Yine de Biden hükümetinin Suriye çıkışı salt Afganistan etkisiyle açıklanamaz. Nasıl ki Ankara, Washington’a her kızdığında soluğu Moskova’da alıyorsa, ABD de Türkiye ile bozulan ilişkiler sonucu çareyi Suriye’deki YPG’yi desteklemekte buluyor. Başka bir ifadeyle Türkiye’nin “yeni S-400’ler yolda” resti, ABD’nin Suriye kartını masaya sürmesiyle neticeleniyor. Ankara’nın dış politikadaki zikzakları, Pentagon’un Suriye’de askeri iş birliğini YPG ile sürdürme baskısını körüklüyor.

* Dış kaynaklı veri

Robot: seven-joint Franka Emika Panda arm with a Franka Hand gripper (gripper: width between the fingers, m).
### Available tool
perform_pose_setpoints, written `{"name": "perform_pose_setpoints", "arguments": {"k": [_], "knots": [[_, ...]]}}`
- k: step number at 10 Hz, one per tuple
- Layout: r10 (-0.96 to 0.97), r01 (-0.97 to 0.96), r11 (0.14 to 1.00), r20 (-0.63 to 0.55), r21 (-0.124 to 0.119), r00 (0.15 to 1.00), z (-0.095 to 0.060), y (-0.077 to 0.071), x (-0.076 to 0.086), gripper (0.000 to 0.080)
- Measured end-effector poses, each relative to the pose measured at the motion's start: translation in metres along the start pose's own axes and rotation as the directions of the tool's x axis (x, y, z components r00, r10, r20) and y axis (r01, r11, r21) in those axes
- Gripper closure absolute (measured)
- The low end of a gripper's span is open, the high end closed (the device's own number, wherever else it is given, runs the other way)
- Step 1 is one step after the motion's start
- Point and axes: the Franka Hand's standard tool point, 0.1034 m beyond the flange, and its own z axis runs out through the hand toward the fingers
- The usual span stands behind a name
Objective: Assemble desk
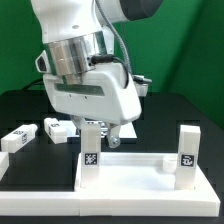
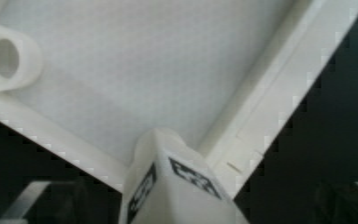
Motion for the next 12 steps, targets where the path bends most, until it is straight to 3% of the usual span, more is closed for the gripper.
{"name": "perform_pose_setpoints", "arguments": {"k": [3, 4, 6, 7, 8, 9, 10, 11, 12], "knots": [[-0.197, 0.197, 0.980, -0.002, 0.001, 0.980, 0.000, 0.001, 0.001, 0.0150], [-0.327, 0.327, 0.945, 0.000, -0.022, 0.945, -0.002, 0.003, 0.003, 0.0150], [-0.674, 0.670, 0.729, 0.022, -0.139, 0.738, -0.013, -0.004, 0.013, 0.0150], [-0.776, 0.772, 0.618, 0.042, -0.150, 0.629, -0.011, -0.007, 0.010, 0.0150], [-0.796, 0.793, 0.593, 0.043, -0.144, 0.603, -0.011, -0.006, 0.011, 0.0150], [-0.774, 0.770, 0.622, 0.037, -0.143, 0.632, -0.011, -0.007, 0.011, 0.0150], [-0.778, 0.774, 0.617, 0.038, -0.142, 0.627, -0.010, -0.007, 0.011, 0.0245], [-0.746, 0.742, 0.656, 0.031, -0.139, 0.665, -0.010, -0.008, 0.010, 0.0245], [-0.690, 0.685, 0.715, 0.018, -0.141, 0.724, -0.011, -0.007, 0.011, 0.0428]]}}
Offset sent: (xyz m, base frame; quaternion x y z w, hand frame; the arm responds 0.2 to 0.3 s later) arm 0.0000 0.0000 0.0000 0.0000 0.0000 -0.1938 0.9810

Dışişleri Bakanı Mevlüt Çavuşoğlu’nun hafta içi basın toplantısında “Son yapılan saldırılarda Rusya'nın da sorumluluğu var” ifadeleriyle işaret ettiği Kremlin açısından da Suriye meselesinde Ankara’yla ortaklaşmak mümkün değil. Enerjiden savunmaya kadar yapılan anlaşmalarla geleceğini Moskova’ya bağlayan Ankara, kucağında İdlib gibi bir canlı bombayı tutuyor. Muhaliflerin son kalesi olarak görülen kentte, Doğu Guta, Hama, Humus’tan sürülen milyonlarca mülteci ikamet ediyor. Bölge, Türkiye, İran ve Rusya’nın imzaladığı mutabakatla gerginliği azaltma bölgesi ilan edilmişti. İdlib dışındaki diğer bölgeler birkaç ay gibi kısa bir sürede Şam’ın denetimine girdi. Esed rejimini destekleyen Rusya, yeni bir mülteci akınından korkan Türkiye’nin inadını kırarak İdlib’in de ilk fırsatta Şam’a bağlanmasını talep ediyor.

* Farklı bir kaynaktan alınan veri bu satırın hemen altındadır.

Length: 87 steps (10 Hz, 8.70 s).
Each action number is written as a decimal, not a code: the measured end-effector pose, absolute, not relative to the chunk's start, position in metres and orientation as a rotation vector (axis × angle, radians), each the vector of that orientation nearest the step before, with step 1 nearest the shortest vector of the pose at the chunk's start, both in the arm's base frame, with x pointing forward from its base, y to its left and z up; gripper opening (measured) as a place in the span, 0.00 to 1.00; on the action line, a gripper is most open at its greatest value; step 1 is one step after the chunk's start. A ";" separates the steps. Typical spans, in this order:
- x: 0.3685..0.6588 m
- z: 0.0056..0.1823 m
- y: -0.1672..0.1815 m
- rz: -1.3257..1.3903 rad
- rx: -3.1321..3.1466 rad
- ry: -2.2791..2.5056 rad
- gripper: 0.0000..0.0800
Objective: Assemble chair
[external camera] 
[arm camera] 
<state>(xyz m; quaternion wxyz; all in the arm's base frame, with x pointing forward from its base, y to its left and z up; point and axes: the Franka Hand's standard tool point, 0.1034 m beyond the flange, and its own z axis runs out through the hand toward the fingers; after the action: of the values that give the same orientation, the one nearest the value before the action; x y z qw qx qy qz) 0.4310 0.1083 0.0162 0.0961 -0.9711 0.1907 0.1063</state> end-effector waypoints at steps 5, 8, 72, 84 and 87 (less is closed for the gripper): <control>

Sahadaki son aktör olan Esed rejimiyse Bahreyn ve Birleşik Arap Emirlikleri’nin ardından şimdi de Arap Birliği’nden gelecek bir “tanıma” adımı bekliyor. Beşar Esed son olarak Ürdün Kralı Abdullah ile görüşme gerçekleştirerek meşruiyetini perçinledi. On sene önce uçurumun kıyısında olan rejim bugün daha uluslararası arenada kuvvetli bir görüntü çiziyor. Suriye Dışişleri Bakanı Faysal Mikdad’a göre, diplomasideki dönüşüm Türkiye’nin operasyonlarıyla orantılı. Yani Türkiye, Suriye topraklarında kalma süresini uzattıkça, Arap dünyası karşısında ortaklaşılacak bir “düşman” kazanıyor.
Sonuç olarak Türkiye, Suriye denkleminde gün geçtikçe biraz daha köşeye sıkışıyor. Bu zamana kadar Ankara, diplomasideki sıkışmayı askeri operasyonlarla çözdü. Şüphesiz sahada, geniş çaplı harekatlara girişebilecek tek aktör Türkiye. Fakat Ankara’nın sorunu, sahada kazandıklarını masada kaybetmesi. Neticesi önceden belli saldırılarla sınırdan belirli bir derinliğe inen Türkiye, zaferini müzakere etmek yerine oldubittiye getirmeyi tercih etti. Hal böyle olunca, Türkiye’nin belirlediği harekat sınırı, Türk askerinin hedef alındığı terör mevzilerine dönüştü.